→ WHAT THIS TASK INVOLVES: Go through the entries below and pick out every line with "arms".

→ THE RECORDS:

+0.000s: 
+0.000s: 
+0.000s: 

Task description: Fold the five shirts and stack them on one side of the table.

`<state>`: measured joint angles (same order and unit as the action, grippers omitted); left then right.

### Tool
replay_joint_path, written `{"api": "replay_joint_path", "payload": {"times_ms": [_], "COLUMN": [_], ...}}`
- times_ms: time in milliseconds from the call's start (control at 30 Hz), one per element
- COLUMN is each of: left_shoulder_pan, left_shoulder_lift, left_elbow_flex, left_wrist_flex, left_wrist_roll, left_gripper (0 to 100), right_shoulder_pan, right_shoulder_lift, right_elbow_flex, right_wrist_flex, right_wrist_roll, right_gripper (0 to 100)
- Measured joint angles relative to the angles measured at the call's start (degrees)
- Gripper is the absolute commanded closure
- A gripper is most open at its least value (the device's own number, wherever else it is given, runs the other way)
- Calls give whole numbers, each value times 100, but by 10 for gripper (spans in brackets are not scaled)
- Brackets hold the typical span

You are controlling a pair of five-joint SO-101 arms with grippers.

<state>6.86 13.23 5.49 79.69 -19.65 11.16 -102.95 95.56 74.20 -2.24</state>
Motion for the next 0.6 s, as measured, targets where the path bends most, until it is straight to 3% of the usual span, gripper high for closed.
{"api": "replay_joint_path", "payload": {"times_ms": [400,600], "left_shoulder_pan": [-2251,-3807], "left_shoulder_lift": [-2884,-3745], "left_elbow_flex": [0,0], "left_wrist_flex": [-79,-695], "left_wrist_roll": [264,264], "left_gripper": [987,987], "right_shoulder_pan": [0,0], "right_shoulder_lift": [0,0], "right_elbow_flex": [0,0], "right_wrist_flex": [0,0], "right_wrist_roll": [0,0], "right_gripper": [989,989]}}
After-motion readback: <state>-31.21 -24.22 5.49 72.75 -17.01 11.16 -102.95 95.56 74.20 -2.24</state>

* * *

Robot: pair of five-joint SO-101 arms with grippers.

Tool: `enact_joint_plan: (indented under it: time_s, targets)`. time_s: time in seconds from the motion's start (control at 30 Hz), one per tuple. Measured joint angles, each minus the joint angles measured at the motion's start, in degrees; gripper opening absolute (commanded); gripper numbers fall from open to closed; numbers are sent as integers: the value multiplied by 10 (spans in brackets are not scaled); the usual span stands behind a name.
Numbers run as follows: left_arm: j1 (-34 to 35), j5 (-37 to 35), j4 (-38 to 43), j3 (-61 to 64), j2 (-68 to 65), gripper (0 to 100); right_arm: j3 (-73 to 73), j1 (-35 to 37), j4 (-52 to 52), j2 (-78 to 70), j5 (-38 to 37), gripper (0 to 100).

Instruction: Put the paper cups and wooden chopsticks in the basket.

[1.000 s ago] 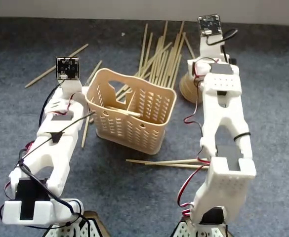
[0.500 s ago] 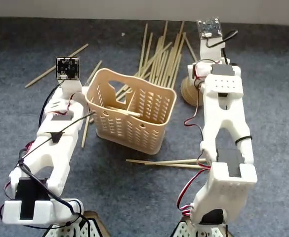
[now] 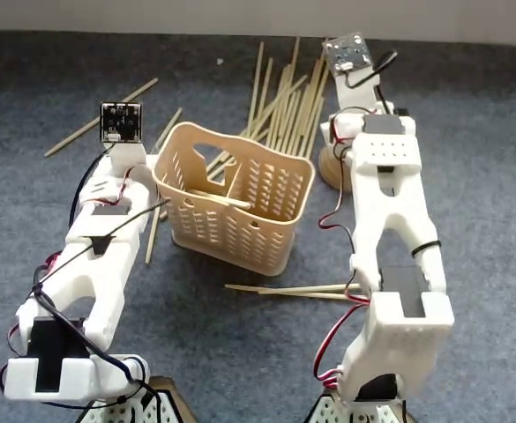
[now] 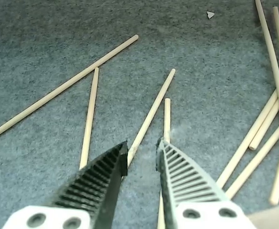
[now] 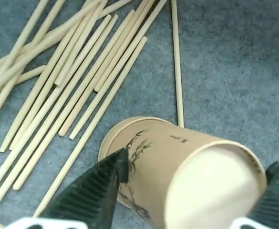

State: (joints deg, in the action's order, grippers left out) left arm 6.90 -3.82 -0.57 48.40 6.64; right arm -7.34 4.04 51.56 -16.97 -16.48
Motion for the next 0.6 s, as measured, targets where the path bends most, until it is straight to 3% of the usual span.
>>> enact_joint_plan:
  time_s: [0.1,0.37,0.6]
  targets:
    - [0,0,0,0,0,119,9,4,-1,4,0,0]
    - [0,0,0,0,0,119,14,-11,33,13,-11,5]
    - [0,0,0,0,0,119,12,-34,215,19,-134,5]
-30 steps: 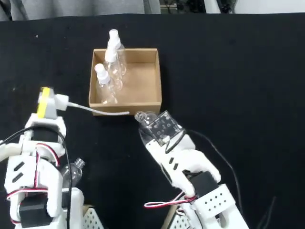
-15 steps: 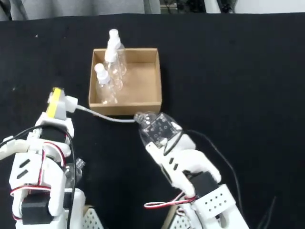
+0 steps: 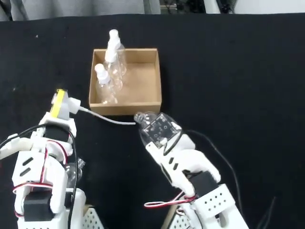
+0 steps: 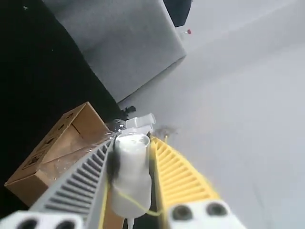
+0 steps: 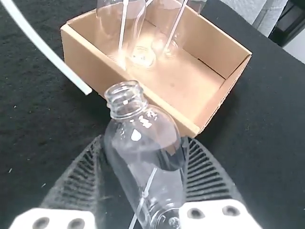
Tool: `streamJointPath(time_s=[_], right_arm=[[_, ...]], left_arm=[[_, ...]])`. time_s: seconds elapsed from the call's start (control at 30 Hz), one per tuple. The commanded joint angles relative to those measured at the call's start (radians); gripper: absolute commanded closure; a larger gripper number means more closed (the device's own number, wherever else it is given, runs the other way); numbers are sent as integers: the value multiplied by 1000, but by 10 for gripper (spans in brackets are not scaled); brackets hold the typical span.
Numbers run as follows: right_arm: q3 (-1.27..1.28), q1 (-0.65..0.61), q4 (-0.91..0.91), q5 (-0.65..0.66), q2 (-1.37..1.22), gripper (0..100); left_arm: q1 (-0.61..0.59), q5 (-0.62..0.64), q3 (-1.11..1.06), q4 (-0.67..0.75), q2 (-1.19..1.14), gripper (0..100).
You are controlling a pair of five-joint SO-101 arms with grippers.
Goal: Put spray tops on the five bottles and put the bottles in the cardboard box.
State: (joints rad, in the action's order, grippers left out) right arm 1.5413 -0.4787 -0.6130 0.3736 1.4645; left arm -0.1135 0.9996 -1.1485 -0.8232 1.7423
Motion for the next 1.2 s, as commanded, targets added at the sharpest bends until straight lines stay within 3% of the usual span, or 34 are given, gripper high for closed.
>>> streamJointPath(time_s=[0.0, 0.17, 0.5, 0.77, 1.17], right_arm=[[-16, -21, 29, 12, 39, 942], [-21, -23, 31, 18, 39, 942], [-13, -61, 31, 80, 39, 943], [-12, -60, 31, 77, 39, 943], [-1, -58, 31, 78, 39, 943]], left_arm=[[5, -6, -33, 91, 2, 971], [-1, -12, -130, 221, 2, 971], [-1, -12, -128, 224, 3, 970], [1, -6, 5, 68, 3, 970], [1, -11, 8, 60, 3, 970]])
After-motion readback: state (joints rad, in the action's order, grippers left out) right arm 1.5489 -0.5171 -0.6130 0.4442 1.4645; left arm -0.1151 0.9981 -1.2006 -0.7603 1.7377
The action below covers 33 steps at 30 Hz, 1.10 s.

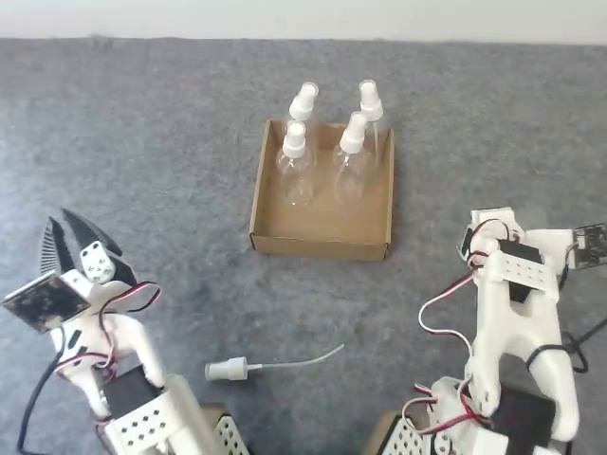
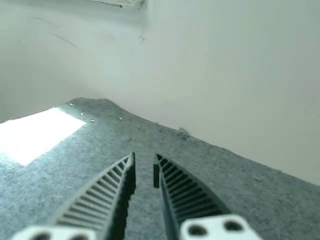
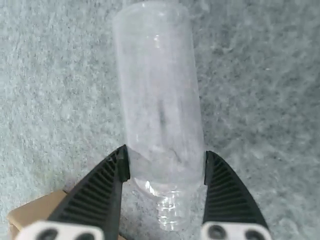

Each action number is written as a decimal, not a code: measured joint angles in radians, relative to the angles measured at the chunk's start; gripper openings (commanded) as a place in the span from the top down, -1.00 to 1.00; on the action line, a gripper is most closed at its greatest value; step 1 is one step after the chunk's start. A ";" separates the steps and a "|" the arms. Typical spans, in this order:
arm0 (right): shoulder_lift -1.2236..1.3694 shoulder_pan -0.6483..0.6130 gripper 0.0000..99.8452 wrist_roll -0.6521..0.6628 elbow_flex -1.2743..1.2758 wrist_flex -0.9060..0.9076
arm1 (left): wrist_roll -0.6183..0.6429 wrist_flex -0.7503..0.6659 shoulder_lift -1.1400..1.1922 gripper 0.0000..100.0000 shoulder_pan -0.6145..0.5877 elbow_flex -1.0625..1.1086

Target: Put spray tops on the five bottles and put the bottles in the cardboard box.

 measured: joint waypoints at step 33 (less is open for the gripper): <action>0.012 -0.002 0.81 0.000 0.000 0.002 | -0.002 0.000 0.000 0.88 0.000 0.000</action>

→ WRITTEN RESPONSE:
You are controlling a pair of five-joint SO-101 arms with grippers.
Robot: pair of five-joint SO-101 arms with grippers.
You are controlling a pair of five-joint SO-101 arms with grippers.
Each action number is written as a decimal, not a code: measured joint angles in radians, relative to the angles measured at the chunk's start; gripper openings (commanded) as a place in the span from the top down, -1.00 to 1.00; on the action line, a gripper is most closed at its greatest value; step 1 is one step after the chunk's start. A ";" separates the steps and a "|" the arms. Typical spans, in this order:

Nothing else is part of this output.